18 Şubat 2011 Cuma

prömi*

Güneşli ılık bir gündü. İçkimi içeceğim bir yerde kendime güzel bir yemek ısmarlayıp gelip geçeni seyredeceğim bir gün olsun dedim ve bakına bakına caddeden bir aşağı bir yukarı gidip gelirken “Little Ceasare”, “Pizza Hut”, “Mc Donald”,”Wiener Wald” ve ristorante bilmemne (ve bunun gibi) alabildiğine uzayıp giden tabelaların arasında Mütareke İstanbul’undaymışım gibi bir duyguya kapılmış gidiyorum ve bir yandan da “aralarına ABD’yi de almışlar… tümüyle Avrupa bir arada” diye söyleniyorum.
Tadımın kaçmasını önlemek için tabelasına bakmaksızın bir kapıdan içeri atıyorum kendimi. İlk kez geldiğim loş ama hoş bir yer burası. Işık, türlü renkteki küçük camlardan girmiyor da sızıyor, ortamı çiçek dürbününe çeviriyor sanki.
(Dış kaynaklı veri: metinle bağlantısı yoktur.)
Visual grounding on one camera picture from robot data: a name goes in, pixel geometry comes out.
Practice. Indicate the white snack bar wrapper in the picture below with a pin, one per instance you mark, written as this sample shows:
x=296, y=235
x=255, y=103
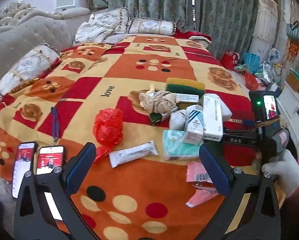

Bir yerlerden, kulağıma Lili Marlen ezgisi çalınıyor. İç mimarı kimse bir aferin kapıyor benden. Ayni zamanda patron olduğu belli olan yanakları al al şişman garsona gülerek çok aç olduğumu söylüyorum. O da gülerek ne emredersiniz diyor. Özgün neyiniz var, diye soruyorum. Spesiyalimiz demek istiyorsunuz değil mi, diyor. Başımla evetliyorum. Getirdiği yemeği sindire sindire yerken içkimi ağır ağır yudumluyorum. Tam karşımda kasa ve kasanın üzerinde siyah beyaz bir fotoğraf var. Garsonun babası olmalı, benziyor. Üzerinde gotik harflerle “Gasthaus Promi” yazan mönüyü açıyorum, sol tarafta yiyecekler, sağda içecekler yazıyor hepsinin başında “promi” sözcüğü olan alt alta bir yığın Almanca yiyecek içecek adı. Fotoğraftaki adam beni izliyormuş gibi bakıyor. Hesabı ödeyip çıkıyorum. Üzerime bir tedirginlik çöküyor. Birkaç adım sonra arkama dönüp bakıyorum. “Prömi Gasthaus” yazıyor tentesinde. Fotoğraftaki adamın bakışı da promi sözcüğü de bir an çıkmıyor aklımdan. Sonunda tüylerim ürpererek onun Göebbels’e benzediğini duyumsuyorum. Marguerite Duras’nın hiç unutmadığım:“yarınki faşizmlerin kuluçkaya yatmış tavukları” sözleri kafama üşüşen çağrışımların en önüne geçiyor. Ben Avrupa Birliği’ni; “Almanya’nın; 2. Savaş’ta İtalya ile yapamadığını bu kez tüm Avrupa’yı ortak eden bir girişimidir” diye, hep bu tümceyle tanımlarım.
21.Yüzyılın onda biri tükendi ama ne bir Sartre, ne bir Russell, ne de bir Einstein var. Bu denli üzülmem yersiz “Güneş de Doğar” diye avutmaya kalkıyorum kendimi ama, anılarında karşıt görüşlü biri için:“Boyunu üst tarafından birkaç karış kısaltalım da anlasın” deyişi aklıma gelince iki elimle birden ensemi avuçluyorum. Pis bir gestapo sırıtışıyla, siz 20. yüzyılı mumla ararsınız, diyormuş gibi algılıyorum. Ürperiyorum. Düşündükçe, düşüncelerimle ürperiyorum…
Ne güneşi ne ılıklığı kalıyor günün, bağırsaklarıma dek bozuluyorum. Promi’ye yoruyor, Promi’li şeyler yemesinler diye dostlarımı uyarmalıyım diyorum.







*Prömi; Nazi Propaganda Bakanlığı’nın kısacası.